-- INPUT RECORDS follows --

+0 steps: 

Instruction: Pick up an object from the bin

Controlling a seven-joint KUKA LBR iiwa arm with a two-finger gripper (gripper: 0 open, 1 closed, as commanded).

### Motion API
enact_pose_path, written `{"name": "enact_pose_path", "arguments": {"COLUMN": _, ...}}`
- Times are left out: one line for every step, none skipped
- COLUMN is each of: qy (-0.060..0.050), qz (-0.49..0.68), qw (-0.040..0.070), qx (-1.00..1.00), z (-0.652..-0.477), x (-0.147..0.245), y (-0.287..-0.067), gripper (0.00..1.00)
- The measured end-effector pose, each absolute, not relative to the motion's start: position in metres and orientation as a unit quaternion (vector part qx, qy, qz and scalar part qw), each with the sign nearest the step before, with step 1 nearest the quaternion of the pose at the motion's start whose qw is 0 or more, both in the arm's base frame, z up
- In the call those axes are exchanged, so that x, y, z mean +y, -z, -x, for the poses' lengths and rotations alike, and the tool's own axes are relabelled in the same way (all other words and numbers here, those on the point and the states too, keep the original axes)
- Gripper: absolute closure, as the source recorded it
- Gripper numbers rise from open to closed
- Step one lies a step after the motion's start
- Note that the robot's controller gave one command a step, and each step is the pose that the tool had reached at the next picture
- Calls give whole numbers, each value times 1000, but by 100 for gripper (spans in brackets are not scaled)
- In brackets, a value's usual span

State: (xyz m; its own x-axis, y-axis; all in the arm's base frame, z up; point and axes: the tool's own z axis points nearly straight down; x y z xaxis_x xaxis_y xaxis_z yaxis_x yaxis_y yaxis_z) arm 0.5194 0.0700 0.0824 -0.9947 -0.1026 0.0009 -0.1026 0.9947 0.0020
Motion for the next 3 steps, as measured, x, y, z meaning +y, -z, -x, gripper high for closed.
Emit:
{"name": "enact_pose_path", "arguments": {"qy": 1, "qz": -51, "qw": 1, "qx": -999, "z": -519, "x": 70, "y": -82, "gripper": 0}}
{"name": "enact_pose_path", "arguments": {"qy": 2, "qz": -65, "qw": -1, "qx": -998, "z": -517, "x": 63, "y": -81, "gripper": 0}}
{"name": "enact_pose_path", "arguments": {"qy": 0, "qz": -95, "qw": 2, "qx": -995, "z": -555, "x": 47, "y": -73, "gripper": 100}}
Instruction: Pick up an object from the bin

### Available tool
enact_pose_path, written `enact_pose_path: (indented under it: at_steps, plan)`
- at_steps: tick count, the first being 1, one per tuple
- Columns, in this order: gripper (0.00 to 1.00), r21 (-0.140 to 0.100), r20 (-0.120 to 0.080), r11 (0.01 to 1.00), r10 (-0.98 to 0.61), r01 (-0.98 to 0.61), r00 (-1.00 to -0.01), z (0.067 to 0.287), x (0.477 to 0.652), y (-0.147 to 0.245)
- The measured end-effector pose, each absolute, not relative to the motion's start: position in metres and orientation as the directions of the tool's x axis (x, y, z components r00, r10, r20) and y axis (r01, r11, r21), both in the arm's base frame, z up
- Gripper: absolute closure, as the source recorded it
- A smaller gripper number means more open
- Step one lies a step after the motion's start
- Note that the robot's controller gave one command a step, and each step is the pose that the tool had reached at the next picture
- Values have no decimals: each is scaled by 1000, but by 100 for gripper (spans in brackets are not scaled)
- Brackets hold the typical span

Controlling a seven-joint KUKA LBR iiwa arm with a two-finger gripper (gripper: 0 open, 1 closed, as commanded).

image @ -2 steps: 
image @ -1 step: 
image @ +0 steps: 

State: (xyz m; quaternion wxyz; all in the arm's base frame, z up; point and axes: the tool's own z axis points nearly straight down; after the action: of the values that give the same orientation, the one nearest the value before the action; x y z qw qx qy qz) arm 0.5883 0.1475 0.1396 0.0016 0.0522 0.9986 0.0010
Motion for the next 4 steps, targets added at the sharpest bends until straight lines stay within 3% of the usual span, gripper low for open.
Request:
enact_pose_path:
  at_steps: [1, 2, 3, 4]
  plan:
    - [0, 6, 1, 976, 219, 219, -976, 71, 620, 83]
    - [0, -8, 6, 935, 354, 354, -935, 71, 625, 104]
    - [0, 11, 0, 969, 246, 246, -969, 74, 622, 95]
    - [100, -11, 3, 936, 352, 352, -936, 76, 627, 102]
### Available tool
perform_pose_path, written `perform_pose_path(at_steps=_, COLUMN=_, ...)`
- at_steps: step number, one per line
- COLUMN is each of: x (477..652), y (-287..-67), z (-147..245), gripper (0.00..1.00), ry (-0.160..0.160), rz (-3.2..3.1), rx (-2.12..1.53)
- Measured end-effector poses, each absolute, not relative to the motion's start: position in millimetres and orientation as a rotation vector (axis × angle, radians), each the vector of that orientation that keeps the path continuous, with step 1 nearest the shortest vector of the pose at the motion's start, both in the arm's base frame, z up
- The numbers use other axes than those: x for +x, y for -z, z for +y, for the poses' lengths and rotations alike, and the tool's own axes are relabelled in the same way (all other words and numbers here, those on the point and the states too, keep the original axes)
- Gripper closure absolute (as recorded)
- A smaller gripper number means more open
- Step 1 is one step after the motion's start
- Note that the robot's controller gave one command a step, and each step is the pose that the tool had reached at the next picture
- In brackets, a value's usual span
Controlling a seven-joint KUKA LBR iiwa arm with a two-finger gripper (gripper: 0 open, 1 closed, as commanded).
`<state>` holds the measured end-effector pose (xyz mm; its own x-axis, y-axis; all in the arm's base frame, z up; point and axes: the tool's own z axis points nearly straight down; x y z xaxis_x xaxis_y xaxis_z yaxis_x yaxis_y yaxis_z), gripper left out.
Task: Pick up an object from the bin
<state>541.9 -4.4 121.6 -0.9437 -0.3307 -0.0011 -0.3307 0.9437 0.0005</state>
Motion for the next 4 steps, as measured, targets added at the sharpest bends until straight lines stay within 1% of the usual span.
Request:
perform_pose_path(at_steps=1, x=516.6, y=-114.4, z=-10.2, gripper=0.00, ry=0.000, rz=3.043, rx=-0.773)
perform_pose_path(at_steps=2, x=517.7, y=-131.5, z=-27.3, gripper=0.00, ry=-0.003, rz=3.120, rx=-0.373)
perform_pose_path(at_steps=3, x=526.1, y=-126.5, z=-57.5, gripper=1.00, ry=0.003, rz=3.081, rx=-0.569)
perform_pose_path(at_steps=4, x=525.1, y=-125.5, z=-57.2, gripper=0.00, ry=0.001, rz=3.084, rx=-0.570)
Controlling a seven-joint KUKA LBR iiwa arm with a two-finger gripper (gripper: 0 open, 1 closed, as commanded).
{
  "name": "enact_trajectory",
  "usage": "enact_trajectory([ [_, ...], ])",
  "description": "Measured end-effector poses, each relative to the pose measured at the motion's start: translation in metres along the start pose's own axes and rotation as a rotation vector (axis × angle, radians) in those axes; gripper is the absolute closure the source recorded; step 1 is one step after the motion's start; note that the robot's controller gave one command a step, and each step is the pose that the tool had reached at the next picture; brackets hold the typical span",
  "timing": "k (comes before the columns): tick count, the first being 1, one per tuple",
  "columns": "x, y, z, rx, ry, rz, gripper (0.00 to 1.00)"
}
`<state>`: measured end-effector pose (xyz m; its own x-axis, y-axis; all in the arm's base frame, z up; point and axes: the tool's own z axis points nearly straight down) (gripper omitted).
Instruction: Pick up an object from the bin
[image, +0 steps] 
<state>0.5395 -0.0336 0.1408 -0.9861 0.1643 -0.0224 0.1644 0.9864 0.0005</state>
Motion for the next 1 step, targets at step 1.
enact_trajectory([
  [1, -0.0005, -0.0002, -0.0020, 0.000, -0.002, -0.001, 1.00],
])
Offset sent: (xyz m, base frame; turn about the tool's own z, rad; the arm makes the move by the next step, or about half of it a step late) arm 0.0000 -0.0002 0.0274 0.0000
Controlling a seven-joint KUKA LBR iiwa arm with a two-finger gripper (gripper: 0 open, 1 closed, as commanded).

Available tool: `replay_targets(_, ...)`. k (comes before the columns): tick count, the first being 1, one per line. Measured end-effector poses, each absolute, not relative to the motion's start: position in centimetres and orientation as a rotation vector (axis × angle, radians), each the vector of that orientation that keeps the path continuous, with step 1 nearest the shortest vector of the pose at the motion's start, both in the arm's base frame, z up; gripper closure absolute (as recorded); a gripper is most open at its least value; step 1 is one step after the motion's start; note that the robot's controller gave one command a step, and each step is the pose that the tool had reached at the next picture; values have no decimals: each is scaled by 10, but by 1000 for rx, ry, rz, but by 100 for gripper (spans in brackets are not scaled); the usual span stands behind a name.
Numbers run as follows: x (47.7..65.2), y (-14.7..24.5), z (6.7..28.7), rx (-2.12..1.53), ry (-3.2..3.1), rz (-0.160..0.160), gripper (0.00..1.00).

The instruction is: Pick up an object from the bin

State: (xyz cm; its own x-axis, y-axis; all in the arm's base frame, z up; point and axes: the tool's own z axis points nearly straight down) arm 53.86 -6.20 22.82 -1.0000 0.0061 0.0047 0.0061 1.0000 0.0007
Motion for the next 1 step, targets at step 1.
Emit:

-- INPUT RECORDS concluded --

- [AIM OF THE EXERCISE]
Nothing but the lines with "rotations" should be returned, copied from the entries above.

- [WRITTEN RESPONSE]
- In the call those axes are exchanged, so that x, y, z mean +y, -z, -x, for the poses' lengths and rotations alike, and the tool's own axes are relabelled in the same way (all other words and numbers here, those on the point and the states too, keep the original axes)
- The numbers use other axes than those: x for +x, y for -z, z for +y, for the poses' lengths and rotations alike, and the tool's own axes are relabelled in the same way (all other words and numbers here, those on the point and the states too, keep the original axes)

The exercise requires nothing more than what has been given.